Thanks for digging up that link about us-east-1. I never came across that before so that seems pretty definitive. I'll update this branch in Github to remove the need to change the UI to add the region.
#12 Updated by Jason McCormick about 2 months ago
Here's a diff on my pfsense fork: https://github.com/pfsense/pfsense/compare/master...jxmx:7206_route53
I don't have any more time to test this tonight but it should work just fine - changes are trivial. I'll test this over the weekend and make a new pull request on the master repo.

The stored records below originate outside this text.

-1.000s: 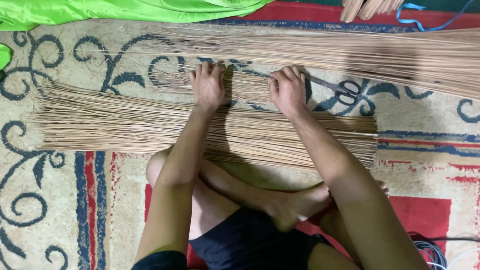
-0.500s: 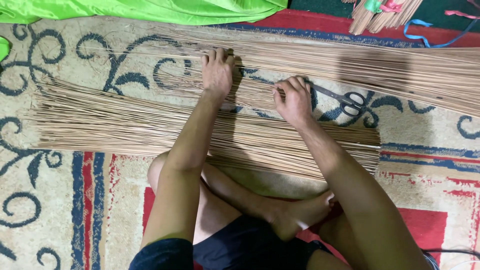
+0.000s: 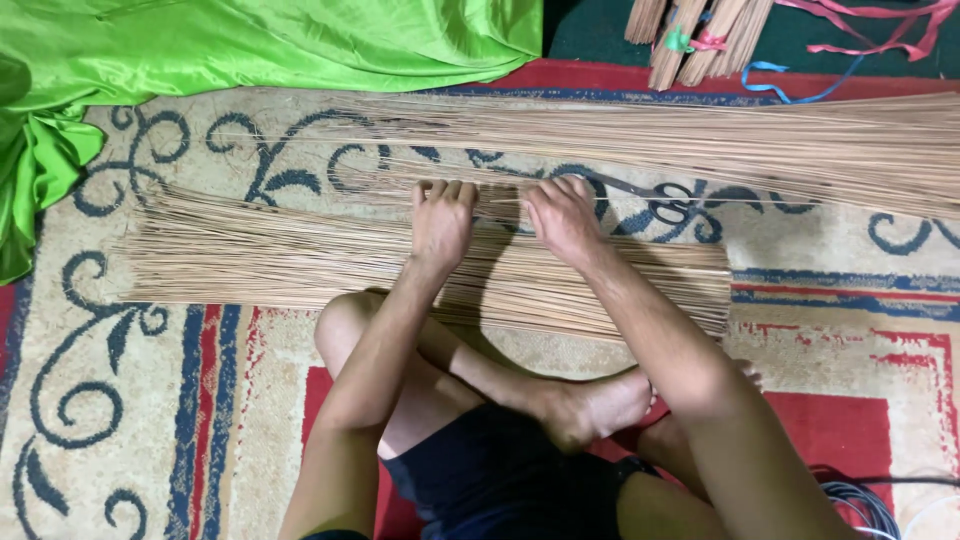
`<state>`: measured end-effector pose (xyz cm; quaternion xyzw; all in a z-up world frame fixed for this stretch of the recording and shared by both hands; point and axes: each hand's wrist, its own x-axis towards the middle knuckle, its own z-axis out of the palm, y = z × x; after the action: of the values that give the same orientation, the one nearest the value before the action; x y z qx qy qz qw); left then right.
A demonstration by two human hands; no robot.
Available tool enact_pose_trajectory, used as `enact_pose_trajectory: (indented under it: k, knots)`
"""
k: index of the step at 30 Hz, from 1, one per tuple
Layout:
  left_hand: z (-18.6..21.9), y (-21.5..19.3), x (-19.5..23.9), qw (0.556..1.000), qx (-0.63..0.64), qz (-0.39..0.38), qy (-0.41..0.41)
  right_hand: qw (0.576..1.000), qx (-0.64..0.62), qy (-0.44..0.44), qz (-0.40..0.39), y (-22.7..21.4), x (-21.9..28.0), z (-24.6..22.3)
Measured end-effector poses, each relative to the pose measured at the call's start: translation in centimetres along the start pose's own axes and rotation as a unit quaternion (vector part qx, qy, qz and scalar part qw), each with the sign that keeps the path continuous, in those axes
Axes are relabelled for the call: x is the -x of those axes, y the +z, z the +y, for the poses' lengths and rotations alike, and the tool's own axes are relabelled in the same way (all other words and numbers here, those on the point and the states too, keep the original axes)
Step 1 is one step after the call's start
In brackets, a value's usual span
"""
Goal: Assembling a broom by aligning and trimming thin wooden sticks on the floor.
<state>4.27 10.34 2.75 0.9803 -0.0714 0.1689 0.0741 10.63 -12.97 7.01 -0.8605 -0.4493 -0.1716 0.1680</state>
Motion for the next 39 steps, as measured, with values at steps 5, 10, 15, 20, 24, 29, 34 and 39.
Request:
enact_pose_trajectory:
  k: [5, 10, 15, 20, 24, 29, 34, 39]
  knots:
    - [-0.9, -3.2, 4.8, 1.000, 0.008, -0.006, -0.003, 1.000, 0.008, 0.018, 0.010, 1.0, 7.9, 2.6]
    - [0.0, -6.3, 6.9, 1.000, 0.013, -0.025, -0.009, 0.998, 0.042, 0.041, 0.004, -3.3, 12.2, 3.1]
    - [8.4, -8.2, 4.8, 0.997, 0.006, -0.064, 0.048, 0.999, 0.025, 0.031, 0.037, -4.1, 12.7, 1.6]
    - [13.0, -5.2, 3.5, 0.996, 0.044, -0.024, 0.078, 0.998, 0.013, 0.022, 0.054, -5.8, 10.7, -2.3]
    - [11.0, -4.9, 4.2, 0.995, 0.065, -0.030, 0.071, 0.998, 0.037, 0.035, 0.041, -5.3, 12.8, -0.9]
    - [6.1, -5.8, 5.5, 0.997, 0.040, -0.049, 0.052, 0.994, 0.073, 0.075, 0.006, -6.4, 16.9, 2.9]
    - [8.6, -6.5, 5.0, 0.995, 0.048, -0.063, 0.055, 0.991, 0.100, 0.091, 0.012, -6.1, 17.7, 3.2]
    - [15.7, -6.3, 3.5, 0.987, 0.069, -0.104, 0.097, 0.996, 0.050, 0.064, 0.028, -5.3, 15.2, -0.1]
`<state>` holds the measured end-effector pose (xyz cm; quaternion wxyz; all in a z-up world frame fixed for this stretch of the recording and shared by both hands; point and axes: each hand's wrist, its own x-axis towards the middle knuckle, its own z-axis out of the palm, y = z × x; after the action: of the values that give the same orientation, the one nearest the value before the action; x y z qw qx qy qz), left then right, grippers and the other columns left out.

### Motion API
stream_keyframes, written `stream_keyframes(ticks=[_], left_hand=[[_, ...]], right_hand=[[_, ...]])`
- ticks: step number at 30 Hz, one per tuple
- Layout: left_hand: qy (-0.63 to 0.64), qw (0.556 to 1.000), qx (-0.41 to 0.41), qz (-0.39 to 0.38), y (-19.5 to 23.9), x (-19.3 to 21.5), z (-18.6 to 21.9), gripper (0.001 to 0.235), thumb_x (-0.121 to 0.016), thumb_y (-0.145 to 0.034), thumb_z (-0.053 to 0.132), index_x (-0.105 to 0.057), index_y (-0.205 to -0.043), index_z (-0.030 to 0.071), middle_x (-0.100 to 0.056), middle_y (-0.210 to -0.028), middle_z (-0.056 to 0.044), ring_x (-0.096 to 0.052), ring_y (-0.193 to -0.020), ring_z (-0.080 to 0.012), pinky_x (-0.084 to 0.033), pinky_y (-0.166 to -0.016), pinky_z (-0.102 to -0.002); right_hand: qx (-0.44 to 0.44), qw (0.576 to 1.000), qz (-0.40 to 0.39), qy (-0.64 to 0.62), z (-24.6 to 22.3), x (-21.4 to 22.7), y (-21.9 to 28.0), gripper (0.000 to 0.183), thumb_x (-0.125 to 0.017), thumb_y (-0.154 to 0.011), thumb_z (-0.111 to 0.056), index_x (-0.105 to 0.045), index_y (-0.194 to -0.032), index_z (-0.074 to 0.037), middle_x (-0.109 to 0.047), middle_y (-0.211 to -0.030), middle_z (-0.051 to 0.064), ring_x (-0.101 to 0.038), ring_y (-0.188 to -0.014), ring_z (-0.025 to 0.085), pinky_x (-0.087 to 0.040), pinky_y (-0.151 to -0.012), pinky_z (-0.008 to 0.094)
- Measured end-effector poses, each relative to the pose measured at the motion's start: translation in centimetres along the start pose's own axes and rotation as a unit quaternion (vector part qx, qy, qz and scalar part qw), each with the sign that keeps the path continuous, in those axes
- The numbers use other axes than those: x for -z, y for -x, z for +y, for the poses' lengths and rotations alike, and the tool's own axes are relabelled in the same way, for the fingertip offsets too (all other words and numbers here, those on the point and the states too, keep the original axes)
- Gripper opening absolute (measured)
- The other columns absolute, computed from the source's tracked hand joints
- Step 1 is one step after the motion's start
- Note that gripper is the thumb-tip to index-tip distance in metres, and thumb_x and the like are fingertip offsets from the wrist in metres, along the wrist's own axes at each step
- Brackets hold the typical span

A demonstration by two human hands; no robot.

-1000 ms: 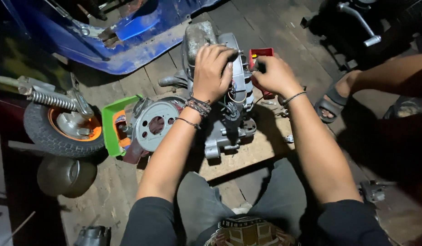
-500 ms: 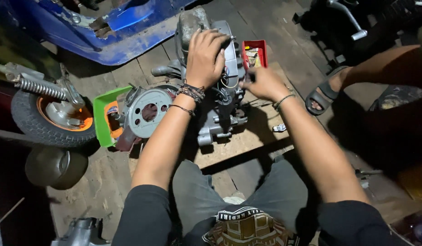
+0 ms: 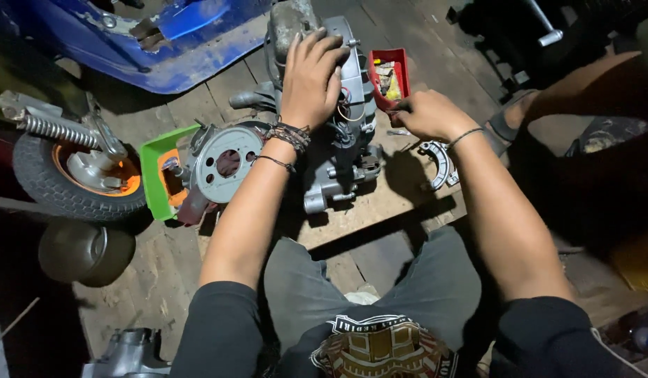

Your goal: Inspecting and assembling various components of a motorcycle engine, including electrical wiring and small mechanical parts.

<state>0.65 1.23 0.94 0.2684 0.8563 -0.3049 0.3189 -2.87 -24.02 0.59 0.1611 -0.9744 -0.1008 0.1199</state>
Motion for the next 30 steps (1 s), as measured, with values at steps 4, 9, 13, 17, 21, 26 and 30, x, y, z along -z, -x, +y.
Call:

#13 Updated by Jason McCormick about 2 months ago
Okay I've done more testing with this and I'm getting more random errors that don't make any sense to me. The same code used with the standalone PHP script I included here works flawlessly. However the same calls from the dyndns.class yield non-deterministic behavior. Some of my Route53 entries work (at one point they all did!), yet some don't now. But they're all using the same IAM keypair. If I add a new entry, it uniformly fails. But Doug you reported you added one and it started working. So now I'm very confused.
#14 Updated by Jason McCormick about 2 months ago
It helps if I completely reverted the items I changed for the region being added to the zone. Just needed to step away from the code for a bit. I've tested this with existing and new entries and everything works now. Doug, if you could give this diff a whirl.